- The problem -
Starting from the first line below, repeat the data exactly through to the last.

- Dataset content -
'''

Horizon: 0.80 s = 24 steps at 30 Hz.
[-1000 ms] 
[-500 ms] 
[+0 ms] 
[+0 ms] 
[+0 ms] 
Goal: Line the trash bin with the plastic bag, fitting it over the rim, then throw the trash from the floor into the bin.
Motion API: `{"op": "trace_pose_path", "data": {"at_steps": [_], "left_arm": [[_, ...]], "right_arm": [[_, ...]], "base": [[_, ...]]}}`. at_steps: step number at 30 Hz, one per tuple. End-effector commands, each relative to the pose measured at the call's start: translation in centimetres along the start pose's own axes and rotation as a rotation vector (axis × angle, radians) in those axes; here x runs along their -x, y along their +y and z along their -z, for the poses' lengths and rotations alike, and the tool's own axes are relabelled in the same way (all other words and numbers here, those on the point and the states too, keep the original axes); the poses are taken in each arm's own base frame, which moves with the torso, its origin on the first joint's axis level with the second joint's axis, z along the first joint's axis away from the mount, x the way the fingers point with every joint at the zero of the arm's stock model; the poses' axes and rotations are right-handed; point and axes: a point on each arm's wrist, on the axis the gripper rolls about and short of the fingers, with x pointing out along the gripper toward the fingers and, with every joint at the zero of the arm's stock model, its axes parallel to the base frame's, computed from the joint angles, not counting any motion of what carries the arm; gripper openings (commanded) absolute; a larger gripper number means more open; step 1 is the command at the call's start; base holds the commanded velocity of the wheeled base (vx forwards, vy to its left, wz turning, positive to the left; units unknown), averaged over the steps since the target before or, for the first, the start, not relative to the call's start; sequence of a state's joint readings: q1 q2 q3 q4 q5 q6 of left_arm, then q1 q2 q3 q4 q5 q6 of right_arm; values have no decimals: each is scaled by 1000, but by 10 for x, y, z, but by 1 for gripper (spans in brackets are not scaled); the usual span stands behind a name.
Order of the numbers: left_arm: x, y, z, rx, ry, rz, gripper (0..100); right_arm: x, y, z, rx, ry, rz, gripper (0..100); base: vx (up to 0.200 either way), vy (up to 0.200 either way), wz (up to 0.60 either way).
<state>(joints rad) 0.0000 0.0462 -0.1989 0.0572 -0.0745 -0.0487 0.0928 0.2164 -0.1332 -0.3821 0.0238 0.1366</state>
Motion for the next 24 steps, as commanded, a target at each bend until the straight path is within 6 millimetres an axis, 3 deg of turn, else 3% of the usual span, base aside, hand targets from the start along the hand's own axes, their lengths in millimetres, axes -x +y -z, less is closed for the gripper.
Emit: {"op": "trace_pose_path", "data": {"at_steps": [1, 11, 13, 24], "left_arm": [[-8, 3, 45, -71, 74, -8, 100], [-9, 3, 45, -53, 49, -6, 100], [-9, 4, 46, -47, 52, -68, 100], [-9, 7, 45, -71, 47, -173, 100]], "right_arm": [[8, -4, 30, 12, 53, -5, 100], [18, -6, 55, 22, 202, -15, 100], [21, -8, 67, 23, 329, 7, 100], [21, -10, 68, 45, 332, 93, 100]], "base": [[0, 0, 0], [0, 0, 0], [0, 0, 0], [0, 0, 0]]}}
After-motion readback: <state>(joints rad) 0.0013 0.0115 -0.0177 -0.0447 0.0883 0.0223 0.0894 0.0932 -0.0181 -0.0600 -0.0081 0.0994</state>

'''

- Solution to the problem -
Horizon: 0.80 s = 24 steps at 30 Hz.
[-1000 ms] 
[-500 ms] 
[+0 ms] 
[+0 ms] 
[+0 ms] 
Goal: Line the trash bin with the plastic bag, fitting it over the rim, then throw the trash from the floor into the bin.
Motion API: `{"op": "trace_pose_path", "data": {"at_steps": [_], "left_arm": [[_, ...]], "right_arm": [[_, ...]], "base": [[_, ...]]}}`. at_steps: step number at 30 Hz, one per tuple. End-effector commands, each relative to the pose measured at the call's start: translation in centimetres along the start pose's own axes and rotation as a rotation vector (axis × angle, radians) in those axes; here x runs along their -x, y along their +y and z along their -z, for the poses' lengths and rotations alike, and the tool's own axes are relabelled in the same way (all other words and numbers here, those on the point and the states too, keep the original axes); the poses are taken in each arm's own base frame, which moves with the torso, its origin on the first joint's axis level with the second joint's axis, z along the first joint's axis away from the mount, x the way the fingers point with every joint at the zero of the arm's stock model; the poses' axes and rotations are right-handed; point and axes: a point on each arm's wrist, on the axis the gripper rolls about and short of the fingers, with x pointing out along the gripper toward the fingers and, with every joint at the zero of the arm's stock model, its axes parallel to the base frame's, computed from the joint angles, not counting any motion of what carries the arm; gripper openings (commanded) absolute; a larger gripper number means more open; step 1 is the command at the call's start; base holds the commanded velocity of the wheeled base (vx forwards, vy to its left, wz turning, positive to the left; units unknown), averaged over the steps since the target before or, for the first, the start, not relative to the call's start; sequence of a state's joint readings: q1 q2 q3 q4 q5 q6 of left_arm, then q1 q2 q3 q4 q5 q6 of right_arm; values have no decimals: each is scaled by 1000, but by 10 for x, y, z, but by 1 for gripper (spans in brackets are not scaled); the usual span stands behind a name.
Order of the numbers: left_arm: x, y, z, rx, ry, rz, gripper (0..100); right_arm: x, y, z, rx, ry, rz, gripper (0..100); base: vx (up to 0.200 either way), vy (up to 0.200 either way), wz (up to 0.60 either way).
<state>(joints rad) 0.0000 0.0462 -0.1989 0.0572 -0.0745 -0.0487 0.0928 0.2164 -0.1332 -0.3821 0.0238 0.1366</state>
Motion for the next 24 steps, as commanded, a target at each bend until the straight path is within 6 millimetres an axis, 3 deg of turn, else 3% of the usual span, base aside, hand targets from the start along the hand's own axes, their lengths in millimetres, axes -x +y -z, less is closed for the gripper.
Emit: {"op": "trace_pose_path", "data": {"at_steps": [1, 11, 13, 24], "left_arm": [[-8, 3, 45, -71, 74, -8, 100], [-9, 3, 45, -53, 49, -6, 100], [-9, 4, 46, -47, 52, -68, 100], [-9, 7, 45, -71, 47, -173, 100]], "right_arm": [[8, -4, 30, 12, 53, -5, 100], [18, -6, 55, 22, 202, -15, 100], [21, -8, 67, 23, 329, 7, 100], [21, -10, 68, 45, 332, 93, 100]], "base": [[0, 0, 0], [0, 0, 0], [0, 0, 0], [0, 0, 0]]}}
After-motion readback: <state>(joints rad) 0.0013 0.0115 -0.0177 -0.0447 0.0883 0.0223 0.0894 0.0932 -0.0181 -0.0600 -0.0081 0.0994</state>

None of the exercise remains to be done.